By Mike Keller
New York has seen the lights go out in spectacular ways in recent years. Almost the entire state went dark during the Great Northeast Blackout of 2003, and power outages sporadically shut down the 911 emergency services system. In 2008, more than 1.7 million upstate residents were plunged into darkness after a major ice storm split trees and crumbled the grid. And in 2012, Hurricane Sandy damaged power plants and equipment, shutting the power to millions of residents for days. These events - and the certainty of more in the future - have given the state plenty of reasons to look for new ways to prevent power loss in emergencies.
In the search for solutions, though, a major problem keeps popping up. The standard model for a region’s electric grid is built around one or a few large plants producing electricity and shipping it often long distances on transmission lines to customers. If the plant or the line goes down, so does the grid. For authorities trying to overcome this structural issue, one idea is getting a serious look.
It’s called a microgrid, and officials from Potsdam to Brooklyn are betting that the concept will keep the lights on the next time an unwelcome visitor threatens the flow of electricity to hospitals and other vital facilities.
“Much of New York’s effort is predicated on resiliency,” says Lavelle Freeman, the manager of distribution, planning and engineering for GE’s Energy Consulting business. “Sandy is just the most recent example that has people asking: what you do to prevent the grid from collapsing for an extended period of time?”
At its heart, a microgrid is a standalone power system embedded within a region’s grid that can operate independently when a power outage starts. During a disruption, a microgrid acts as a powered island that keeps critical infrastructure like fire and gas stations, clinics and telecommunications systems running.
The idea encompasses more than just souped up backup generators; it’s about rethinking how communities make and transmit power. Instead of relying solely on a central power plant that makes and ships current one way to consumers, it considers the idea that a community might be better served by also having multiple smaller producers distributed throughout it. These can be interconnected with underground power lines, which are protected from extreme conditions above ground.

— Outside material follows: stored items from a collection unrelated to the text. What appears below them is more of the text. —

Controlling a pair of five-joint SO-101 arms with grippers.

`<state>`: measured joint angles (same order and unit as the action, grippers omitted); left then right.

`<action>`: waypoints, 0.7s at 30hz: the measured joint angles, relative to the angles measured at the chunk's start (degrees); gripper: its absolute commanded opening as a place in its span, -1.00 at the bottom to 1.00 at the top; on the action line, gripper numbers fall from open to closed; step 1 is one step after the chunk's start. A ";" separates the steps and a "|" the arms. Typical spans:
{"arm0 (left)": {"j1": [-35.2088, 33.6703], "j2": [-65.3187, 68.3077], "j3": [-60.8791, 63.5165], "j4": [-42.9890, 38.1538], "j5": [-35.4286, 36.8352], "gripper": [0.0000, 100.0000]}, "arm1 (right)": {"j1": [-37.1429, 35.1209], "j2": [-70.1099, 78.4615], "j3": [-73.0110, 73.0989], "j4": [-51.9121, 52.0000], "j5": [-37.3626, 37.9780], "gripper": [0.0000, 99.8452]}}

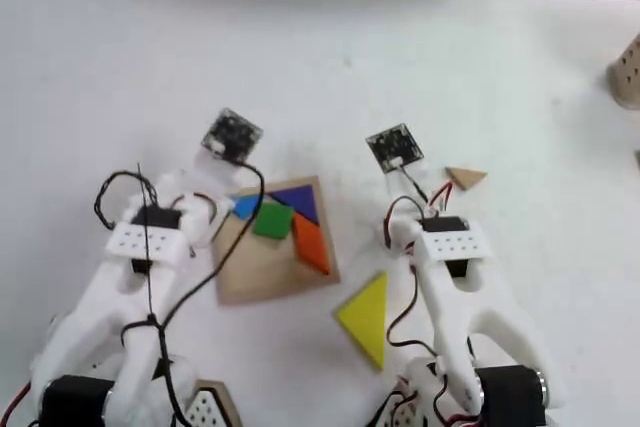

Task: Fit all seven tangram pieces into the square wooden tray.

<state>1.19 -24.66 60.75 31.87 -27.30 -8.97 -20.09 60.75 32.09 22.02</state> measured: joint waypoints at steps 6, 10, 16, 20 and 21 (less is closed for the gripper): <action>-1.76 0.00 0.79 -1.67 1.93 -0.95 | 0.00 0.00 0.00 0.00 0.00 -0.96; -5.63 0.00 0.18 -1.67 12.04 -0.95 | 0.00 0.00 0.00 0.00 0.00 -0.95; -6.77 0.00 -0.97 -0.35 19.78 -0.95 | 0.00 0.00 0.00 0.00 0.00 -0.95; -5.54 0.00 -8.35 8.53 23.47 -0.95 | 0.00 0.00 0.00 0.00 -0.09 -0.95; -4.13 0.00 -10.64 11.43 23.91 -0.95 | -0.09 0.00 0.00 0.00 -0.09 -0.95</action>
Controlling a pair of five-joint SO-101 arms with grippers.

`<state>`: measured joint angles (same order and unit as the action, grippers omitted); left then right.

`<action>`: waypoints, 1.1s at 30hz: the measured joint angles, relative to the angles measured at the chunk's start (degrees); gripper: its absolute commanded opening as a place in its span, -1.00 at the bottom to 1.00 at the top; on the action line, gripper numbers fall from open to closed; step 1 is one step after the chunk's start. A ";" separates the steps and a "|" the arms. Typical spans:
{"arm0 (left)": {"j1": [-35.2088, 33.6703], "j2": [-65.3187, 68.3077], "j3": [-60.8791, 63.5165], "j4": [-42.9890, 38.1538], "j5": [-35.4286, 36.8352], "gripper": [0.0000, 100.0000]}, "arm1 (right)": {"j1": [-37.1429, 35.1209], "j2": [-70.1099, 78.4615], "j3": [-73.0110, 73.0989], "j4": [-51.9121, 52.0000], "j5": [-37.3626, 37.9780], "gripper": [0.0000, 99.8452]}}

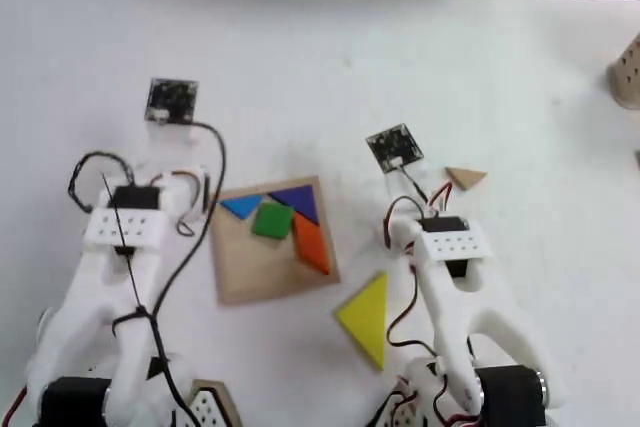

Besides increasing the system’s resilience by embedding physically separated generators around town, the microgrid concept also opens the door for municipalities to create a broader portfolio of energy sources. A microgrid could include solar panels, hydroelectric or wind projects, fast-starting natural gas engines and wood-waste generators all feeding into a local grid.
With the U.S. Department of Energy actively studying them and a growing interest from around the world, New York’s state leaders have decided to push for microgrids to become a reality. In July, Governor Andrew Cuomo announced that 83 communities had each been awarded $100,000 in a competition called NY Prize to study the feasibility of installing community microgrids. The results of these studies are due next February.
“New Yorkers have first-hand experience regarding the need for resilient and efficient power systems that can withstand whatever Mother Nature has in store for us,” Cuomo said in a statement. “This funding will help communities across New York invest in these new systems, which will ensure critically important institutions such as police and fire stations, hospitals and schools can continue operating during and in the aftermath of an extreme weather event.”
GE Energy Consulting’s technical director Bahman Daryanian says the important thing about standing up a microgrid is that the whole system must be able to provide the exact amount of electricity needed to all of the facilities connected to it when the rest of the grid goes down. But creating these systems need not require reinventing the wheel: The beginnings of a microgrid architecture already exist in a lot of places — many hospitals and universities have emergency generators that switch on whenever grid power goes down.
Daryanian says that upping the capacity of these installations so they can pump power out to other facilities when needed could provide a sturdy foundation for a microgrid. “Hospitals and the like are already existing pockets of resilience,” he says. “They may already have a base production that can power the hospital, but we could upgrade them so they spread power to surrounding gas stations and other places for up to two weeks when the power goes down. Many of these sites are already using GE distributed power technology.”
Of the 83 ongoing feasibility studies that bring together public and private expertise, GE is taking part in nearly a dozen spread throughout the state from New York City to the Capital Region. Each focuses plans on a critical facility within the community whose power production could be augmented and extended outward. GE’s experts are determining how much power would need to be produced during normal operations and in an emergency. They are also planning to design the microgrid in such a way, so that it could operate in parallel with the main grid and provide extra power during times of peak electricity demand, like when everyone has their air conditioning running in the middle of summer.
GE is consulting on the earliest stages of microgrid development to help government energy researchers, utilities and their customers understand “how to hook all this equipment and technology together without breaking anything,” says Freeman.
“We are looking to help develop the system of the future that changes power generation from a one-way street to two-way,” he continued. “We see ourselves at the crossroads of the transformation of the power generation industry.”